Um capacete azul da Força Provisória das Nações Unidas no Líbano (Fpnul) morreu e outro ficou gravemente ferido em 29 de março por um projétil perto de Adchit Al Qusayr, onde havia confrontos entre Israel e o Hezbollah, movimento apoiado pelo Irã.
No dia seguinte, dois soldados da mesma força morreram devido a uma explosão que destruiu seu veículo perto de Bani Hayyan. Um terceiro ficou gravemente ferido no mesmo ataque.
A investigação da ONU sobre o primeiro caso indica que "o projétil era um obus de 120 mm, disparado por um tanque Merkava das Forças de Defesa de Israel a partir do leste", explicou Dujarric.
O porta-voz destacou que, "com o objetivo de mitigar os riscos para o pessoal das Nações Unidas", a Fpnul havia "comunicado às Forças de Defesa de Israel as coordenadas de todas as suas posições e instalações" em duas ocasiões anteriores ao incidente.
A explosão de 30 de março foi provocada por um artefato explosivo improvisado, prosseguiu o porta-voz.
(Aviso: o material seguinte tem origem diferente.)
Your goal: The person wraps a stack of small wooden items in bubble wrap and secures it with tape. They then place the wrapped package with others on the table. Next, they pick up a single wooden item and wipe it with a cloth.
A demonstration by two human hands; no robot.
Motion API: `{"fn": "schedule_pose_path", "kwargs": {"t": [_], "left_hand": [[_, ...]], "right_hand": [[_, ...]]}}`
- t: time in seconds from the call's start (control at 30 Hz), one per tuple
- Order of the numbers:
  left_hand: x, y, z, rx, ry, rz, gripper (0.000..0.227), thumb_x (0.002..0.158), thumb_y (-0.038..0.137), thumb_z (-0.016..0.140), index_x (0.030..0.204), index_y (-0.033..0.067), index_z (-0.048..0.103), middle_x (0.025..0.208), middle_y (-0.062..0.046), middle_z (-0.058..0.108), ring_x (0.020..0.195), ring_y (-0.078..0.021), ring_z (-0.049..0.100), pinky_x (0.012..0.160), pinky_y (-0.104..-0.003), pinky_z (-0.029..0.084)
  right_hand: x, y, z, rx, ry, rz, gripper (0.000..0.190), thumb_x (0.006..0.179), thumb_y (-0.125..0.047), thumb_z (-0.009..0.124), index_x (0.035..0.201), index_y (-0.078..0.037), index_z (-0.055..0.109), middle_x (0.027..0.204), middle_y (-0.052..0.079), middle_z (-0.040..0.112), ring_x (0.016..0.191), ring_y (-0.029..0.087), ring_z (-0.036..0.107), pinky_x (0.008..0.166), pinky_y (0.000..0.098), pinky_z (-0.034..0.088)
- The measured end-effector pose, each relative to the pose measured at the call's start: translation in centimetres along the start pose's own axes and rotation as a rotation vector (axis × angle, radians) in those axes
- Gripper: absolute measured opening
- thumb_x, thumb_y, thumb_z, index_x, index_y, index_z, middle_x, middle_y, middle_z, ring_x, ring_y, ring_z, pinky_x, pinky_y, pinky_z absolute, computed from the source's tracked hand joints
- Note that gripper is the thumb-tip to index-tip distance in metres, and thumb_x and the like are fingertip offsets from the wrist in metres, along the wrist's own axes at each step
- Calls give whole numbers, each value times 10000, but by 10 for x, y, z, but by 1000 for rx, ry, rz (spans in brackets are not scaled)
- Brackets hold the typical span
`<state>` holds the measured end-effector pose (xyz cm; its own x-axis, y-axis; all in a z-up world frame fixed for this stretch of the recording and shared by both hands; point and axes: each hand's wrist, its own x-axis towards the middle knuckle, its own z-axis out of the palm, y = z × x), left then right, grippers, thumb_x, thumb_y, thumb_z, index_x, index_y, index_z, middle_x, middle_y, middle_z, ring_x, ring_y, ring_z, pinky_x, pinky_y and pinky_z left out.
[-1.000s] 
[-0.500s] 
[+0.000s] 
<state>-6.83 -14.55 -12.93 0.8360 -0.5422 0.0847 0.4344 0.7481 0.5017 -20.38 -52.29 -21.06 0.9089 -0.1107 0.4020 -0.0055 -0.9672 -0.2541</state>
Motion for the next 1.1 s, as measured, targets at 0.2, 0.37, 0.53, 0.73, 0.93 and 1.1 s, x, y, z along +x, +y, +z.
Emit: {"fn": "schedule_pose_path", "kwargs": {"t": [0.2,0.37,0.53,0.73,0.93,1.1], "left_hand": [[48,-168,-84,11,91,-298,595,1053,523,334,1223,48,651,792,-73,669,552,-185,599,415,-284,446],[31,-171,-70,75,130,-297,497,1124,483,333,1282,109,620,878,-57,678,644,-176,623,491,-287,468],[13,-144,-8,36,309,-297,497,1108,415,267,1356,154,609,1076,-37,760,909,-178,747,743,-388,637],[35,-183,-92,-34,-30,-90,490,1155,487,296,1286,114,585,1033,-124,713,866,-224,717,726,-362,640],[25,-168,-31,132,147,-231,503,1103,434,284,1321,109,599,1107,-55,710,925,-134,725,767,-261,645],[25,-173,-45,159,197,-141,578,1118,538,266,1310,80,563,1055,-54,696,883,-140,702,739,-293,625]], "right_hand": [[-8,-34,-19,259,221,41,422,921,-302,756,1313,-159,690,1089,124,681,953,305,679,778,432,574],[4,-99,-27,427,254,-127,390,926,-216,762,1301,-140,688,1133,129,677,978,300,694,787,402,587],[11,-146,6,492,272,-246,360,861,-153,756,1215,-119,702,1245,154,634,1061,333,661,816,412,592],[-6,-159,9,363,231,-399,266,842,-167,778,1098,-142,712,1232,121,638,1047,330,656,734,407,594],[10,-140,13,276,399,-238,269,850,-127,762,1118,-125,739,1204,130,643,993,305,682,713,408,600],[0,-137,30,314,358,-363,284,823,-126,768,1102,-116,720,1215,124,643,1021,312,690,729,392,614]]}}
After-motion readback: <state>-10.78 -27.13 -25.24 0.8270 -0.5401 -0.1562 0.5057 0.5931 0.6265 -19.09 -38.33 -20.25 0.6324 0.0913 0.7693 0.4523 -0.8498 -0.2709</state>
"A investigação estima que, levando em conta o local do incidente, a natureza da explosão e o contexto atual, é muito provável que esse artefato tenha sido colocado pelo Hezbollah", acrescentou.
"Os ataques contra os capacetes azuis das Nações Unidas podem constituir crimes de guerra (...) Deve ser respeitada a inviolabilidade das instalações das Nações Unidas", ressaltou Dujarric.
A Fpnul foi criada em 1978 para supervisionar a retirada de Israel do Líbano.
Essa força, que conta com cerca de 8.200 soldados provenientes de 47 países, está na mira de Israel e do Hezbollah.